Penghang Liu

The artist - My art practice explores human emotions and existence. It examines the missing and lost parts of our life, which have left traces in our memory and drive us to return to then repeatedly, consciously or unconsciously.

 

By introducing the concept of light, I focus on the visible but immaterial attributes of light, which make it equivalent to the nature of the things lingering in our memories: we can feel their presence in the depths of our minds, but they can never be touched. 

 

Light can always attract people’s gaze and lead their eyes to a specific area. But this area is also an illusionary space – This parallels that classical Greek tale of the painting competition between Zeuxis and Parrhasius. When Zeuxis attempted to open the curtain on Parrhasius’ painting, he discovered that the curtain was part of the painting itself. From this point, my practice explored the problem of image and representation - Does the truth always lie beneath the veil of the image, and can it only be glimpsed by finding a gap on the image? But isn’t this truth simply another illusion?

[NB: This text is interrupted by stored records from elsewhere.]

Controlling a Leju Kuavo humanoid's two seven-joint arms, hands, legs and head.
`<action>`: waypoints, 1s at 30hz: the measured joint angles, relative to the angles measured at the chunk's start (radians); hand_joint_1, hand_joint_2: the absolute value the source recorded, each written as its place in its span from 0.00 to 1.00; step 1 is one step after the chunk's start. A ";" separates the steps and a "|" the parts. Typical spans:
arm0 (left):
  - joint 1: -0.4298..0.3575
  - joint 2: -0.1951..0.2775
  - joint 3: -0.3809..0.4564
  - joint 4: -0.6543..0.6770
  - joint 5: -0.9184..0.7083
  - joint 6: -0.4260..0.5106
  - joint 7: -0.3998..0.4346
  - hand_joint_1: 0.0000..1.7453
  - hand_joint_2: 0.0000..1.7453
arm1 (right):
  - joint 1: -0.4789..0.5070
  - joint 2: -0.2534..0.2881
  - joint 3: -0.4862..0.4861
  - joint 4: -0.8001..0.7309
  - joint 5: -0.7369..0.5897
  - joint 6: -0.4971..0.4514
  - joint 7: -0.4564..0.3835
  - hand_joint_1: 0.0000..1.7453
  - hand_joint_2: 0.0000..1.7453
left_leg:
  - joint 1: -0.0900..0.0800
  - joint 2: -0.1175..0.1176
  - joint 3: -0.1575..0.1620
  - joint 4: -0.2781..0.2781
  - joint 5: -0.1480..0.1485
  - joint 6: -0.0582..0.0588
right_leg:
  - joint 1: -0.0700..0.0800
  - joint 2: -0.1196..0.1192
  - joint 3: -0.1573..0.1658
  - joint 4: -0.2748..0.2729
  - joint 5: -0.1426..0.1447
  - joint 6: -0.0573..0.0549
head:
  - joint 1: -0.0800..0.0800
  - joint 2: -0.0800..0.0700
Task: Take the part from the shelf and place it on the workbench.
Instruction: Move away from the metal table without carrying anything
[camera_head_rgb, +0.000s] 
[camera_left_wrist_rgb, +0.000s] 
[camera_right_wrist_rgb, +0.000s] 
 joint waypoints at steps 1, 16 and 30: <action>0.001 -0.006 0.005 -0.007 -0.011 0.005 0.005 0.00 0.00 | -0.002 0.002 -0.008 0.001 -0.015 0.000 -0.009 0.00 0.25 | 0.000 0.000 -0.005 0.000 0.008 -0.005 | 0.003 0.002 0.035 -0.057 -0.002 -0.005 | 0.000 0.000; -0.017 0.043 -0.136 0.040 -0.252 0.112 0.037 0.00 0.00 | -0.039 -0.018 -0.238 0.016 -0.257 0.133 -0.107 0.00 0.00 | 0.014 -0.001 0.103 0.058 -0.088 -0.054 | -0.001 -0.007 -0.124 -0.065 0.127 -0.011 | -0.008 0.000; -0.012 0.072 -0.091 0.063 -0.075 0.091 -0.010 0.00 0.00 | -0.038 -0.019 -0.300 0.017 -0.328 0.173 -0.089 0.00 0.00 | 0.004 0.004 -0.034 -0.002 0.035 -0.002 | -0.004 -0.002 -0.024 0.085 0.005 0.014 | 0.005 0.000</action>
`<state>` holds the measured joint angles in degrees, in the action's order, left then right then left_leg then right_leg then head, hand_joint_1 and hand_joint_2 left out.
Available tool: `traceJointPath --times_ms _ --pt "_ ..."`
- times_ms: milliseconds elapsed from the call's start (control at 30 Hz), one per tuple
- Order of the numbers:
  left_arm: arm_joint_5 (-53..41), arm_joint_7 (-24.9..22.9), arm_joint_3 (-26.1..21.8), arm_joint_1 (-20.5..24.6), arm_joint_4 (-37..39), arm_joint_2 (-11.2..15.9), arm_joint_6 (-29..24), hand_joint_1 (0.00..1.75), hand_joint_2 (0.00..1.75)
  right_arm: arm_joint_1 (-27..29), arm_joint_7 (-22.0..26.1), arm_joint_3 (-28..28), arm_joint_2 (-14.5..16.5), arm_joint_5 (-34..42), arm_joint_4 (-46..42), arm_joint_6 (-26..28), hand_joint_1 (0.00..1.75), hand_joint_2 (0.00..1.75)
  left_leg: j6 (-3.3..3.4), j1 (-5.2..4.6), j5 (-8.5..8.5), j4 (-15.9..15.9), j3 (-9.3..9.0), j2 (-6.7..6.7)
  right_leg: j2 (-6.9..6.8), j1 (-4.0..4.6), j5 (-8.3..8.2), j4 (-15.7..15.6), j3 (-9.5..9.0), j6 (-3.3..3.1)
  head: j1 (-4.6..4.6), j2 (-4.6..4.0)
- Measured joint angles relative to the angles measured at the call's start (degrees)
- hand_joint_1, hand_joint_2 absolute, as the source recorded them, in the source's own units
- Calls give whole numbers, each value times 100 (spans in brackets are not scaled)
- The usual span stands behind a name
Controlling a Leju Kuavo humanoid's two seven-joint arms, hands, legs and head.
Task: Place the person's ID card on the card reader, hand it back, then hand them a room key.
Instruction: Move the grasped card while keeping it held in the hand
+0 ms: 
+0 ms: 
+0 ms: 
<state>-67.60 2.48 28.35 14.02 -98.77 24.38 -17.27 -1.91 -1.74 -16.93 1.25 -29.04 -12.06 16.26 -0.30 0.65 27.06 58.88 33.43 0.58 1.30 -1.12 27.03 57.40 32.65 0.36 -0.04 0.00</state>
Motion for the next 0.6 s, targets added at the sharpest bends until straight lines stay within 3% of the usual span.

Just as dreams reveal the truth of our desire, but dreams are also another form of illusion.

 

Exploring the sad beauty among the things cannot be touched, my research interests also include Jacques Lacan’s psychoanalysis theory, especially the concept of ‘lack’, which is like a void area in our being: our desire is produced from here, as a vain and illusionary complement for this void. I combined it with the concept of ‘emptiness’ in Eastern philosophy, to reinterpret the tangled relation between ‘truth’ and ‘illusion’.